I believe the changes do not increase remote attacker control because it only applies to manual peers (-addnode, -connect, addnode), which are explicitly chosen by the local operator. You were and still are free to add a malicious peer manually.

A malicious manually-added peer can now remain connected longer, but that peer was already granted privileged trust by operator configuration. And in fact, for block stalling/download timeout this PR reduces potential impact of a slow/malicious manual peer by releasing its in-flight blocks so other peers can fetch them.

Of course, if an operator relies only on bad manual peers, sync can still be delayed.

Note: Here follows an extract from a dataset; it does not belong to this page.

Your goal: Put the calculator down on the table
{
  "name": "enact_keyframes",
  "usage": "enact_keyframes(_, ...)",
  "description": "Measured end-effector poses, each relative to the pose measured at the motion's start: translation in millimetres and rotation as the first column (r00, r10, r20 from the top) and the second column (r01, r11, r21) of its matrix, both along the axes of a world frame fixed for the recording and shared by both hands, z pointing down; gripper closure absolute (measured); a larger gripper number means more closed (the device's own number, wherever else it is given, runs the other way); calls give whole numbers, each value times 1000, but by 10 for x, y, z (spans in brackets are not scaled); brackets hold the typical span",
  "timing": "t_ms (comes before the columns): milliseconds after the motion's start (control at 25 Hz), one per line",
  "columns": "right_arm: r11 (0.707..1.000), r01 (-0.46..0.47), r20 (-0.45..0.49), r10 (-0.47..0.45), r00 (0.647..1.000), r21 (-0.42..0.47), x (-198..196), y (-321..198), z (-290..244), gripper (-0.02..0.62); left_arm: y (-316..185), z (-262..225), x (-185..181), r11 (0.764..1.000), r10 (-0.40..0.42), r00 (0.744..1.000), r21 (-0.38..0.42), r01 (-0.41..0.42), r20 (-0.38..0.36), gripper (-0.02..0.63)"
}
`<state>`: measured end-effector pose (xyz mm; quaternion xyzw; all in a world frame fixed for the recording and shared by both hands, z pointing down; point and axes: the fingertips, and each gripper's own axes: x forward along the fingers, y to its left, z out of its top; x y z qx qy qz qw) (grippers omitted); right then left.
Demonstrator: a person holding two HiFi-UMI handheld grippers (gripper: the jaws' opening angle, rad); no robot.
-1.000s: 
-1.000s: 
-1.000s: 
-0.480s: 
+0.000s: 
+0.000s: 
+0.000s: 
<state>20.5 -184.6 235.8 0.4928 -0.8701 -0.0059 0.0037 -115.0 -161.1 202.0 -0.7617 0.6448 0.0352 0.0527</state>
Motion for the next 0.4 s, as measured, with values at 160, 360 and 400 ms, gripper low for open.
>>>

@willcl-ark willcl-ark changed the title Protect manual evictions p2p: protect manual evictions Mar 5, 2026
@DrahtBot
Copy link
Contributor

DrahtBot commented Mar 5, 2026

The following sections might be updated with supplementary metadata relevant to reviewers and maintainers.

Reviews

See the guideline for information on the review process.

Type Reviewers
Concept ACK w0xlt, sedited, kevkevinpal, brunoerg

If your review is incorrectly listed, please copy-paste <!--meta-tag:bot-skip--> into the comment that the bot should ignore.

Conflicts

Reviewers, this pull request conflicts with the following ones:

  • #34588 (refactor: decompose Peer struct into focused sub-components by w0xlt)
  • #34565 (refactor: extract BlockDownloadManager from PeerManagerImpl by w0xlt)
  • #34389 (net/log: standardize peer+addr log formatting via LogPeer by l0rinc)
  • #33854 (fix assumevalid is ignored during reindex by Eunovo)

If you consider this pull request important, please also help to review the conflicting pull requests. Ideally, start with the one that should be merged first.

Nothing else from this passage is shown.